Skip to content

Observability

The Swiss AI Hub provides visibility into agent execution processes. Users can see the steps an agent executed, the decisions it made, and the data it processed.

Why observability matters

Traditional AI systems show results without showing reasoning. Users see responses but can't see intermediate steps, decision logic, or where things went wrong.

Decision-makers hesitate to rely on systems they can't understand or validate. When AI produces unexpected results, users need information to determine whether the system malfunctioned or correctly processed flawed input.

Development teams debugging unexpected agent behavior need more than log files. Quality assurance teams need systematic ways to validate agent behavior.

Regulated industries need to explain and justify AI-assisted decisions. Compliance frameworks require evidence showing how systems reached conclusions and where human oversight occurred.

How execution tracing works

The platform captures detailed records of agent workflow execution.

Execution traces show the complete sequence of steps the agent executed - decision points, tool invocations, knowledge retrievals, intermediate calculations. Users see structured processes rather than mysterious computations.

Each workflow step consumes input events and produces output events. The trace display shows how data transforms through the workflow. Input messages become classification events, then retrieval requests, then synthesized responses.

Traces include timing information for each step. Users can identify performance bottlenecks and assess whether slow responses come from complex reasoning or infrastructure delays.

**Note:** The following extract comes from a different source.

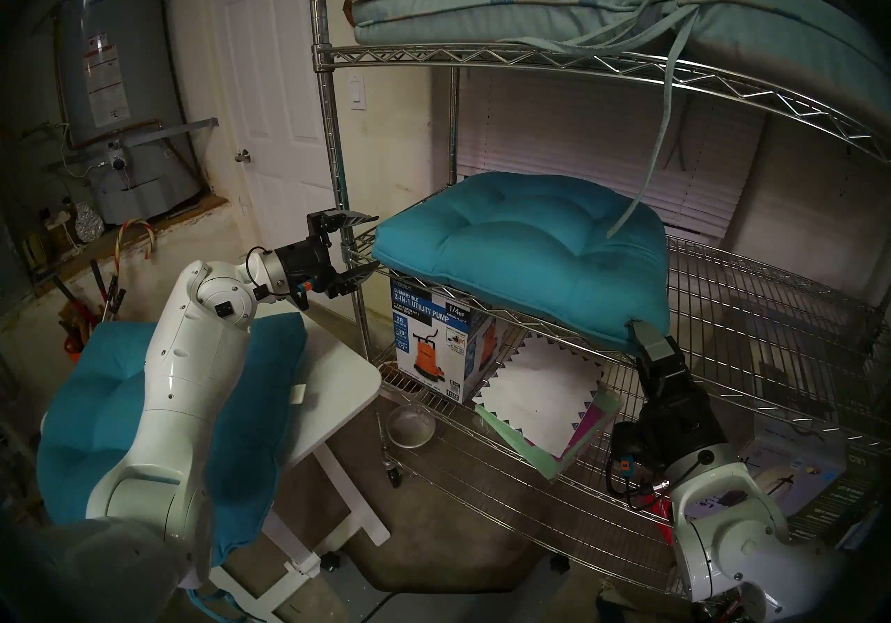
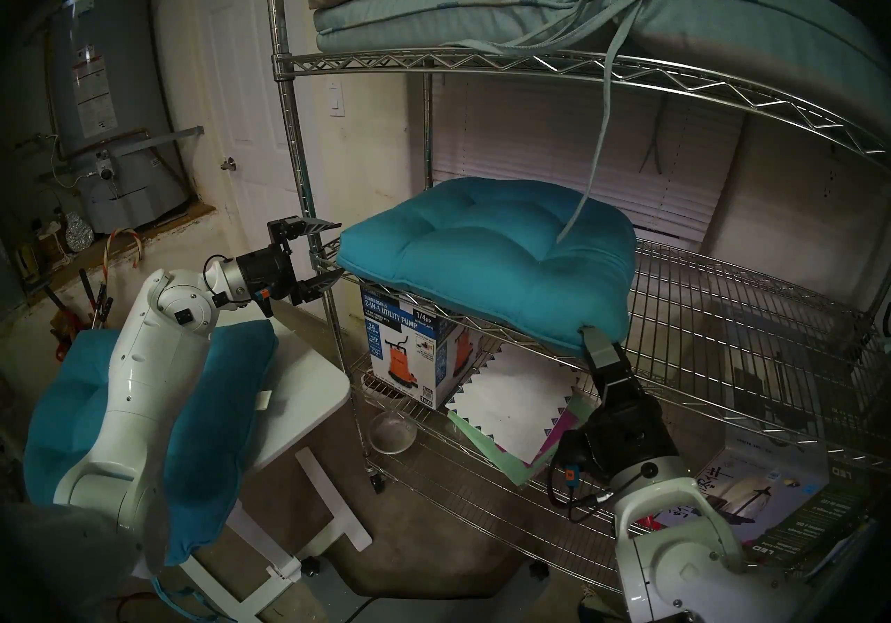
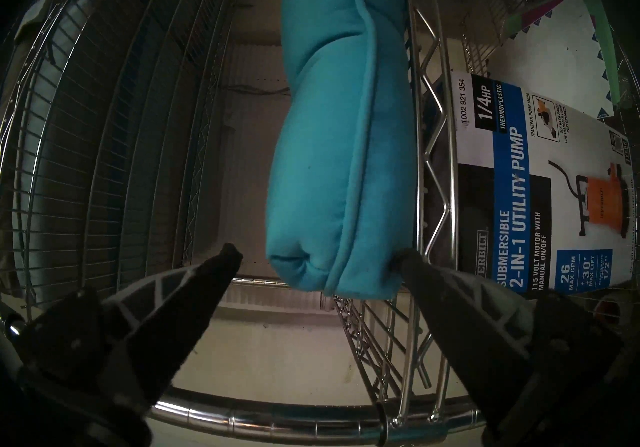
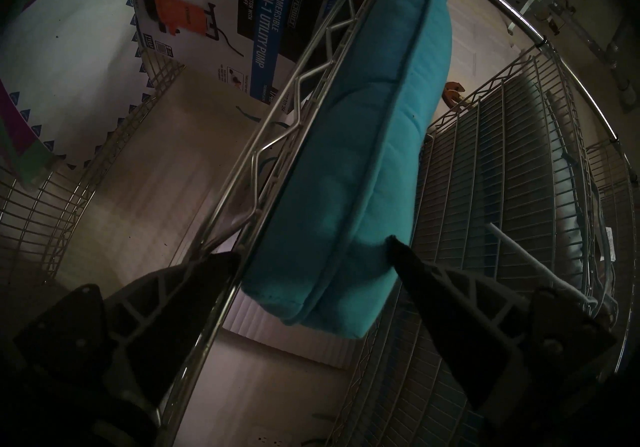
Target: Take cushion off the shelf
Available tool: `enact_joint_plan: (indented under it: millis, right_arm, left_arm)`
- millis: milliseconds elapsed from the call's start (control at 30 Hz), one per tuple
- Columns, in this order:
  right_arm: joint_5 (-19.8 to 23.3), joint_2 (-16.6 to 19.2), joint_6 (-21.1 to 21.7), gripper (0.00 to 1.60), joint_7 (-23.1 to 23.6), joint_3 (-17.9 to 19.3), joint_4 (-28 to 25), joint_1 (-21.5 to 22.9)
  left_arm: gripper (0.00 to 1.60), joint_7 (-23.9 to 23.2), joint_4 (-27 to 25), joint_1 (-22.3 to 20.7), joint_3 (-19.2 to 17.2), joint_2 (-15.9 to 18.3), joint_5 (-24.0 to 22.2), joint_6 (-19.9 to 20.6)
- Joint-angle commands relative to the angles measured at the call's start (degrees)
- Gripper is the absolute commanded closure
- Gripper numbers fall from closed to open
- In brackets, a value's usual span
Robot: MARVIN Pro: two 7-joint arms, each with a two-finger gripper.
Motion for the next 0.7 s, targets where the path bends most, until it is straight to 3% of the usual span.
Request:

When workflows include conditional logic, traces show which branches executed and why. This helps users validate that agents apply appropriate logic to specific scenarios.

Interactive exploration

Trace display opens an adjacent panel within the chat interface. Users correlate chat responses with workflow steps without switching applications.

Traces present information hierarchically - workflow overview, step execution, event data. Users drill into areas of interest without excessive detail for straightforward operations.

At the most granular level, users examine complete event data - the JSON structures flowing between workflow steps. This supports sophisticated debugging and validation.

From trace views, users navigate to related capabilities - knowledge documents accessed during retrieval, agent configurations, system logs.

Langfuse tracing integration

The platform uses Langfuse, an open-source AI observability platform.

The implementation follows OpenInference semantic conventions. Trace data uses standardized formats compatible with industry observability tools.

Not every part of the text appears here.